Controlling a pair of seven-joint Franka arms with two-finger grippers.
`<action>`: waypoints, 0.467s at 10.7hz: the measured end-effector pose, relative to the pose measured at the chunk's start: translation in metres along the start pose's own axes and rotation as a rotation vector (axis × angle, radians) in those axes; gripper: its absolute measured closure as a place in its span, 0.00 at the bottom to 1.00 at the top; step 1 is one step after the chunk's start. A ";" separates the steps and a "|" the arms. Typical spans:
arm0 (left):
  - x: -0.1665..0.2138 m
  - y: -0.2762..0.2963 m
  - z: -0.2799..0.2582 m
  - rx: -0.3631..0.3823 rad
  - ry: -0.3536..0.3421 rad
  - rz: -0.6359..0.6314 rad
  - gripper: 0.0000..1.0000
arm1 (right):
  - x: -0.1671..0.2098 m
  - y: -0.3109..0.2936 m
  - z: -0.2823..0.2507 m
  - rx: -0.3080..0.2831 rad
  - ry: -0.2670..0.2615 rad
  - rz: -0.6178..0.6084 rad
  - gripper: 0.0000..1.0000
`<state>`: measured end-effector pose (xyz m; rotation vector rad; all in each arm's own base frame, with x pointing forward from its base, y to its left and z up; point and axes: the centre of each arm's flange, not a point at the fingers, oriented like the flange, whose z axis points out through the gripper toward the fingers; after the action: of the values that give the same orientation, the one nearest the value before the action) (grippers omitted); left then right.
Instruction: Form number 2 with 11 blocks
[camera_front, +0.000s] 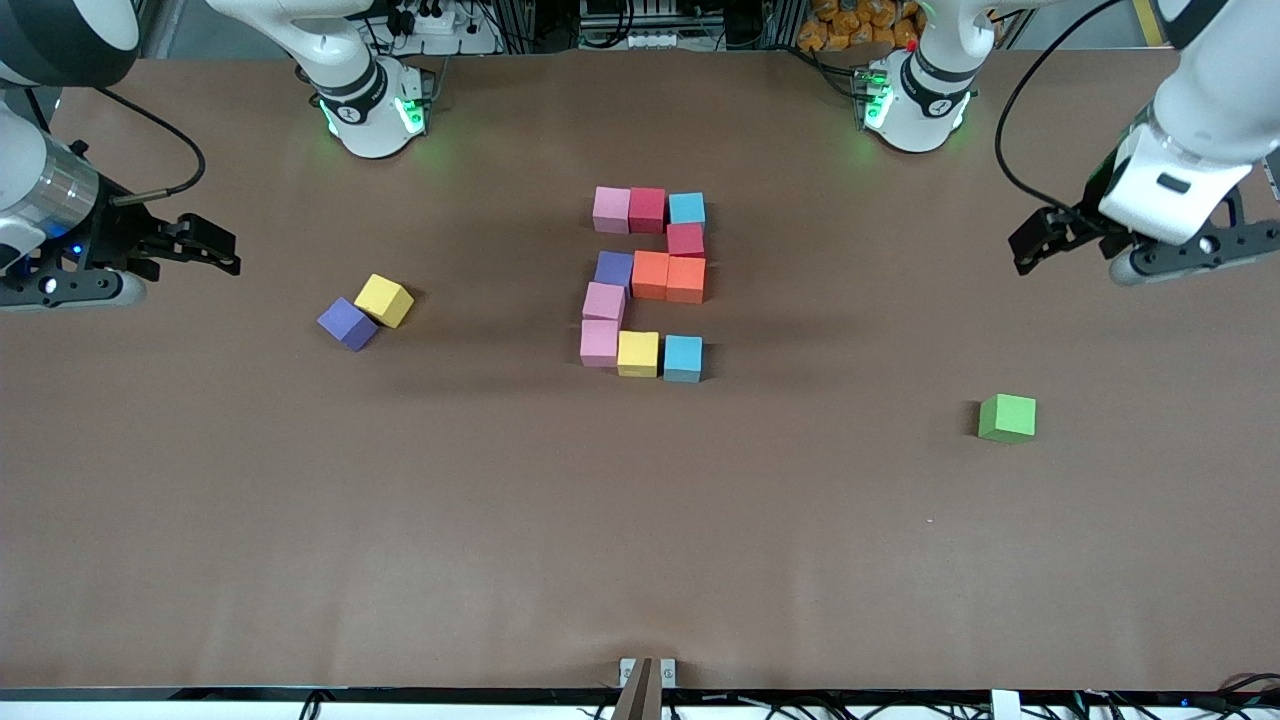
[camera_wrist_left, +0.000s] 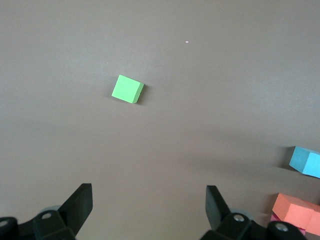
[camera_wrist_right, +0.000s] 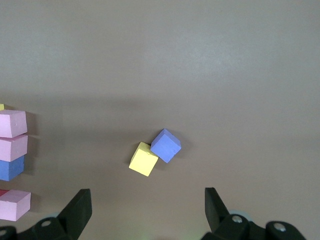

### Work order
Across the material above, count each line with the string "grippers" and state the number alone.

### Expected answer
2